YOUR OBJECTIVE: Produce as output only the lines below starting at the line with "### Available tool" and continuing through the line with "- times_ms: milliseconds", each one exactly as written.

Recorded data:

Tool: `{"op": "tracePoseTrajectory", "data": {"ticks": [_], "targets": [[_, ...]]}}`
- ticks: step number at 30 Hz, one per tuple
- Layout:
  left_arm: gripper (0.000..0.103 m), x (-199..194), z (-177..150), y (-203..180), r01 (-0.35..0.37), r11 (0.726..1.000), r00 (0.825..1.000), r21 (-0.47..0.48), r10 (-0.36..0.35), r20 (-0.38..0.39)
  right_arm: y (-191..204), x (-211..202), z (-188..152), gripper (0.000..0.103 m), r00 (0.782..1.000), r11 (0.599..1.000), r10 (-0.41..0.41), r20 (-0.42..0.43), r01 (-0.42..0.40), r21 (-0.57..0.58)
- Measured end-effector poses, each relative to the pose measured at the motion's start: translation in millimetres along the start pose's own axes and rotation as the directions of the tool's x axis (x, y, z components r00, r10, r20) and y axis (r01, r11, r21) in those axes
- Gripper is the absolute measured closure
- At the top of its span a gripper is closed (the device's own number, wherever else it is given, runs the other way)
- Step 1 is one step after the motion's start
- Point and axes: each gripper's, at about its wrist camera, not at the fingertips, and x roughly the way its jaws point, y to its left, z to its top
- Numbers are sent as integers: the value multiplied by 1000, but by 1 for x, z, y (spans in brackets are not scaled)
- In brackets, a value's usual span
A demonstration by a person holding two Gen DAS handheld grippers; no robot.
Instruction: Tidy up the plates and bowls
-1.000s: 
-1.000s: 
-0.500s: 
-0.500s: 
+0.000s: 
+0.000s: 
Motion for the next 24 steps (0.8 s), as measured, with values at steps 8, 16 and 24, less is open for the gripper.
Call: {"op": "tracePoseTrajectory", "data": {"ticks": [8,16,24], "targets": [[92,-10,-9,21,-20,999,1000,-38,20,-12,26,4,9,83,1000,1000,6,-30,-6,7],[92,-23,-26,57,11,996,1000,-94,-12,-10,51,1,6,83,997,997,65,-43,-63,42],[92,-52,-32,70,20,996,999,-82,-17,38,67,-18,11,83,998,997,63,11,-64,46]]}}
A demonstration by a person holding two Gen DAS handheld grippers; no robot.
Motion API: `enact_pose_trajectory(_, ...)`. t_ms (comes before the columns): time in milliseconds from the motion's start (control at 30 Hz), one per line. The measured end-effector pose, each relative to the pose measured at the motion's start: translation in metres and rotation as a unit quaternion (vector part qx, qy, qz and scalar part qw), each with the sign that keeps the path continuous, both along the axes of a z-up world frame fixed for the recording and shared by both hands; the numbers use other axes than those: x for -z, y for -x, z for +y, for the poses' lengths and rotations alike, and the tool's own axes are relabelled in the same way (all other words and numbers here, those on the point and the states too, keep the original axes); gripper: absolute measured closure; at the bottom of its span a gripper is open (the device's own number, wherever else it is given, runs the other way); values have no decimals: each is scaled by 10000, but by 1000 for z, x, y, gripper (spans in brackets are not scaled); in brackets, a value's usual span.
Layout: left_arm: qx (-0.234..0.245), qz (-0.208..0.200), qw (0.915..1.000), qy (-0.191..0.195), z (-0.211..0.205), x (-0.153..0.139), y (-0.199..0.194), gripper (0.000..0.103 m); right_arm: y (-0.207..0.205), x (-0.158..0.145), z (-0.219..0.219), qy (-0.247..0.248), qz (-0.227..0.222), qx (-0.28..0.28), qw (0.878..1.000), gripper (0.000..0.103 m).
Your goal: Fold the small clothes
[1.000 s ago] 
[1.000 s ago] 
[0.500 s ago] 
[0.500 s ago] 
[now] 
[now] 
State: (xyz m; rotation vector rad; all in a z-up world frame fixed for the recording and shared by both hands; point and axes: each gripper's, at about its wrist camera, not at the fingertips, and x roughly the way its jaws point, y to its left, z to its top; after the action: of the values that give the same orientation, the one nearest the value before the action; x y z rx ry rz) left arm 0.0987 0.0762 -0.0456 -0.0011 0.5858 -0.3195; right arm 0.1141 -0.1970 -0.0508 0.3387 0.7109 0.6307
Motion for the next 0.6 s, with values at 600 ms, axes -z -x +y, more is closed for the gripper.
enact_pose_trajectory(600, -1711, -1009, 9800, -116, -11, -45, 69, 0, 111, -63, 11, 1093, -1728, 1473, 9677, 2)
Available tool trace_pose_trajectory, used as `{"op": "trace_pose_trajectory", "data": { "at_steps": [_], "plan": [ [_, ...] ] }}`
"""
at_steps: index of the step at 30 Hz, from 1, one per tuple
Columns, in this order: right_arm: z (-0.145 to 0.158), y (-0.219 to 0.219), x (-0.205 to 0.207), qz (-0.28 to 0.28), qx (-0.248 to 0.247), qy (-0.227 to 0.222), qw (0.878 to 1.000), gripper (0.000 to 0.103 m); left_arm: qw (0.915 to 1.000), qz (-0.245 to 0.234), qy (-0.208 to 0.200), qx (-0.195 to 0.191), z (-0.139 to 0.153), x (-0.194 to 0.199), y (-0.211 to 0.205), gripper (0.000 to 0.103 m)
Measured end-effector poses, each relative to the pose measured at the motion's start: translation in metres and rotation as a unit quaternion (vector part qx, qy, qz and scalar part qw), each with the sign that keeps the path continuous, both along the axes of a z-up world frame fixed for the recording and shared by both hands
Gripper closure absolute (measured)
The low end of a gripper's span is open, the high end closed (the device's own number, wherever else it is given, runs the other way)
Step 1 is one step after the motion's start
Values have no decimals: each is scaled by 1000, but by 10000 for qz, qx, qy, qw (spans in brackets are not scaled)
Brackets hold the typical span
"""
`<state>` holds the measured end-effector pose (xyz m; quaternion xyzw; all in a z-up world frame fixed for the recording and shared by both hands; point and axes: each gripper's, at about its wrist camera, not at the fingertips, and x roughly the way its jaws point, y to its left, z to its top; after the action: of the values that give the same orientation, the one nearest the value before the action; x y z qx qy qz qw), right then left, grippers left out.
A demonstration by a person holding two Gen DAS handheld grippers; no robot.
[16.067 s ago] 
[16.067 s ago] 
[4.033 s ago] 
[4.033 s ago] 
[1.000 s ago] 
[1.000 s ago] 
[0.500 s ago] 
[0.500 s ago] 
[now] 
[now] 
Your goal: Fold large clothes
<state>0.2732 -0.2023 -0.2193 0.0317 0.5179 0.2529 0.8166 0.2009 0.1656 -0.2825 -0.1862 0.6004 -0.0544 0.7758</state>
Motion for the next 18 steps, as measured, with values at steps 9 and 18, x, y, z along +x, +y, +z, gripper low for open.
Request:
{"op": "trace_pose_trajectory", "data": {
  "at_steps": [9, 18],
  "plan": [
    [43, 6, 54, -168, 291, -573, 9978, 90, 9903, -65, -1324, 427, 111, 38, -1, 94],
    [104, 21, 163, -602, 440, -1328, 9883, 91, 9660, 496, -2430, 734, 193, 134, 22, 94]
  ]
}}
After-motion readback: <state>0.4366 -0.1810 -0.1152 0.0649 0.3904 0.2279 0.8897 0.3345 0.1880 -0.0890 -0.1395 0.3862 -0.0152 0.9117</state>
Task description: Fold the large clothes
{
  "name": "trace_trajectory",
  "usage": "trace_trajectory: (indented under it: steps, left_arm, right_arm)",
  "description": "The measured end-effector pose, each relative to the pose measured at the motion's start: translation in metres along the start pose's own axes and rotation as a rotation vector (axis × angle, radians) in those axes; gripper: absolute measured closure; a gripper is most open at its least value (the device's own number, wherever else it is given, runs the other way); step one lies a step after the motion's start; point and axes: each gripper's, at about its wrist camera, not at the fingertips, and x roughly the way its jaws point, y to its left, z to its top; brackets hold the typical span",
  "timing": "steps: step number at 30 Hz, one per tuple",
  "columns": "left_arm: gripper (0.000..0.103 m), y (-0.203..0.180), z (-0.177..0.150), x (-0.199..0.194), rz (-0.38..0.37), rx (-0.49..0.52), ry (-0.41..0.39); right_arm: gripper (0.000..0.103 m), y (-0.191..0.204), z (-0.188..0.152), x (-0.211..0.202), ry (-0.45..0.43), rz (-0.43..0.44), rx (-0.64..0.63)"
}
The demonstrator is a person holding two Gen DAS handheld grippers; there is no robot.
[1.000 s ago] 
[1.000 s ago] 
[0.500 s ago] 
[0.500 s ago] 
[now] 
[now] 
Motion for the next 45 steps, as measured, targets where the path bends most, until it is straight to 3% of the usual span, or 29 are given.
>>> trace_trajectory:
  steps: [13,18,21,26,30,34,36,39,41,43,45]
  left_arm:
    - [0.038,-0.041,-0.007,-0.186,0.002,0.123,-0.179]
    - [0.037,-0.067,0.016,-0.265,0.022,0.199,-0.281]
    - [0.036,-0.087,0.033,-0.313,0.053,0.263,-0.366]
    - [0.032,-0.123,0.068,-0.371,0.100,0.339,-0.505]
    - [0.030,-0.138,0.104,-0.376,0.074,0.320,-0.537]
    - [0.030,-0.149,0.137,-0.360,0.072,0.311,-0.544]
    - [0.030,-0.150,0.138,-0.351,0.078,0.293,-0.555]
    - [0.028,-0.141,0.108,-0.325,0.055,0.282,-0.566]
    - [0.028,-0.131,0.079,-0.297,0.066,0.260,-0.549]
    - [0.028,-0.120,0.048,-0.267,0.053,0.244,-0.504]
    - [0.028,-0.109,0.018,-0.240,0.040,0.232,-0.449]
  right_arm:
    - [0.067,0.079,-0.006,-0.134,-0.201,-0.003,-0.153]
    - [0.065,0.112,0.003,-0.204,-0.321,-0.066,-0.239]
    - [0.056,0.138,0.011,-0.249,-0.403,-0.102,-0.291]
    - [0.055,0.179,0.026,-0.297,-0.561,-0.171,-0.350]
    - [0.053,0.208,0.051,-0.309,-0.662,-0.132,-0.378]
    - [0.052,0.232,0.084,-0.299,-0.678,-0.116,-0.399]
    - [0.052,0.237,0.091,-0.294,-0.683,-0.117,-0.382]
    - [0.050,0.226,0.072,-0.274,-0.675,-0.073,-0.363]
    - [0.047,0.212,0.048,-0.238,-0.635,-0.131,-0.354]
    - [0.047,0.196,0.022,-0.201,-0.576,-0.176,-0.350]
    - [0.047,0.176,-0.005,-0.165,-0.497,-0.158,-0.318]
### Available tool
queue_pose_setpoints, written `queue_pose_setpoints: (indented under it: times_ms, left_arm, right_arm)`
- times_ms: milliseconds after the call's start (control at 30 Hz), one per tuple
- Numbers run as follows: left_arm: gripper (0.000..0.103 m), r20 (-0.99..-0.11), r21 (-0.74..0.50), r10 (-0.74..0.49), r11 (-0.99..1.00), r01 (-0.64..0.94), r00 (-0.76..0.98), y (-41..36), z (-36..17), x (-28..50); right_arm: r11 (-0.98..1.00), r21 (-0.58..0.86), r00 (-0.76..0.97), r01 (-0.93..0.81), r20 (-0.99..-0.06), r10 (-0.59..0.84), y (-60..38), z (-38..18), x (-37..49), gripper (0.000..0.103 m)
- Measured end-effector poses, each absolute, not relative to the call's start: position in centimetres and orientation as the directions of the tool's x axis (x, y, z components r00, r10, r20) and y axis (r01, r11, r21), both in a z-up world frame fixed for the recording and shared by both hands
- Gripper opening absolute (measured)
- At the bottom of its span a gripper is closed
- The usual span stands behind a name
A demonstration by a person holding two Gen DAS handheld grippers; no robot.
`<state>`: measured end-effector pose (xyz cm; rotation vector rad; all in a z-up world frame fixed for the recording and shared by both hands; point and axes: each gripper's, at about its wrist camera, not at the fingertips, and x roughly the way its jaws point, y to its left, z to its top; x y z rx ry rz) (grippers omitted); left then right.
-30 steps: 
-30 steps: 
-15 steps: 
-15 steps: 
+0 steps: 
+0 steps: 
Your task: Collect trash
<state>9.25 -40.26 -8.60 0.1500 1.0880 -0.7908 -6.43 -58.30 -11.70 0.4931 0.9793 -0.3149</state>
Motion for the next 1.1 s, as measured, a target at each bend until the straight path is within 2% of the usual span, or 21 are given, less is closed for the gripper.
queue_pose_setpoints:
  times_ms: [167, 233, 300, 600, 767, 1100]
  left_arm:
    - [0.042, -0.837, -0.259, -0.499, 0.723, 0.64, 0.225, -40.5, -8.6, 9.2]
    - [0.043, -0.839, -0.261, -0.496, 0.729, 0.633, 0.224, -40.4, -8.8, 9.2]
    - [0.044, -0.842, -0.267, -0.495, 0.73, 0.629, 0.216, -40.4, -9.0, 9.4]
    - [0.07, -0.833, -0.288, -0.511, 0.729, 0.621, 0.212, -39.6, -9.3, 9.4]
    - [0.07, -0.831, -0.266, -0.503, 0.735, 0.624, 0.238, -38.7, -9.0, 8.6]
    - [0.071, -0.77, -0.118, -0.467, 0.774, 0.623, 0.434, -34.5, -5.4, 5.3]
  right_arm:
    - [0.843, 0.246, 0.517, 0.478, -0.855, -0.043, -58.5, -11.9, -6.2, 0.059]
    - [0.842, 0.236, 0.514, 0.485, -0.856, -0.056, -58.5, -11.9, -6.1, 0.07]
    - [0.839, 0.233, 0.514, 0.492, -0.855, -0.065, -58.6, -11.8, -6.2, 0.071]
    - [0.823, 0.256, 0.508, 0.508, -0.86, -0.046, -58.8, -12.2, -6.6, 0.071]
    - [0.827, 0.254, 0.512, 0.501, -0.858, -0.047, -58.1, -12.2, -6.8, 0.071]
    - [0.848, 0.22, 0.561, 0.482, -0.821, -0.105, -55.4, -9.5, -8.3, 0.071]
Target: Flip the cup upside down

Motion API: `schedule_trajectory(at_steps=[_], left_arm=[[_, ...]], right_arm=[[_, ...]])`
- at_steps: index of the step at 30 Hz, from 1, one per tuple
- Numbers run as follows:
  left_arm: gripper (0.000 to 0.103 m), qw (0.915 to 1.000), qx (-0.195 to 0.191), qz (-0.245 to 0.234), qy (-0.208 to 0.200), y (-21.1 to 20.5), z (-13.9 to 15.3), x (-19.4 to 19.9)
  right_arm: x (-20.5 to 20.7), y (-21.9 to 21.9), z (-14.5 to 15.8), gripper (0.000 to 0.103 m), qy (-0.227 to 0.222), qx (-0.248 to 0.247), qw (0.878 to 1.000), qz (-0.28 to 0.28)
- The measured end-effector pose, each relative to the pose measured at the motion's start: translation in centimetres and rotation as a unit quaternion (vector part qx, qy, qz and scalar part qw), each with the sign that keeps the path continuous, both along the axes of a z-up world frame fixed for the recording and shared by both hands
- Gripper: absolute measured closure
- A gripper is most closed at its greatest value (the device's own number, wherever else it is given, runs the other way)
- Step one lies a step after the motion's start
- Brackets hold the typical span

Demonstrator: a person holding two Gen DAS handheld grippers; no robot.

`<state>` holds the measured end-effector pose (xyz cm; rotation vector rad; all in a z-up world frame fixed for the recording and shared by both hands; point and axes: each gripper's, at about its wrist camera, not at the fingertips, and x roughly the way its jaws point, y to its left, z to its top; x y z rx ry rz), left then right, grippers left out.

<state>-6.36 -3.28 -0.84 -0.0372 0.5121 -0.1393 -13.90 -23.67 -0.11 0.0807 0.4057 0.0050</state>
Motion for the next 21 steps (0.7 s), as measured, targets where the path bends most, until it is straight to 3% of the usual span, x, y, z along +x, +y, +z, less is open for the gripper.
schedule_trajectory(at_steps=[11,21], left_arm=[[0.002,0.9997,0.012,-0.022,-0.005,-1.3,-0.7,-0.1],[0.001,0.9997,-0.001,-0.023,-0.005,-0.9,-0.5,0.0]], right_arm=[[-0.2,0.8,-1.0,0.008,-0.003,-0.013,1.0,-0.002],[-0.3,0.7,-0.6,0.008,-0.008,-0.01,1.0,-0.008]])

ANSWER TO THE EXERCISE:
### Available tool
queue_pose_setpoints, written `queue_pose_setpoints: (indented under it: times_ms, left_arm, right_arm)`
- times_ms: milliseconds after the call's start (control at 30 Hz), one per tuple

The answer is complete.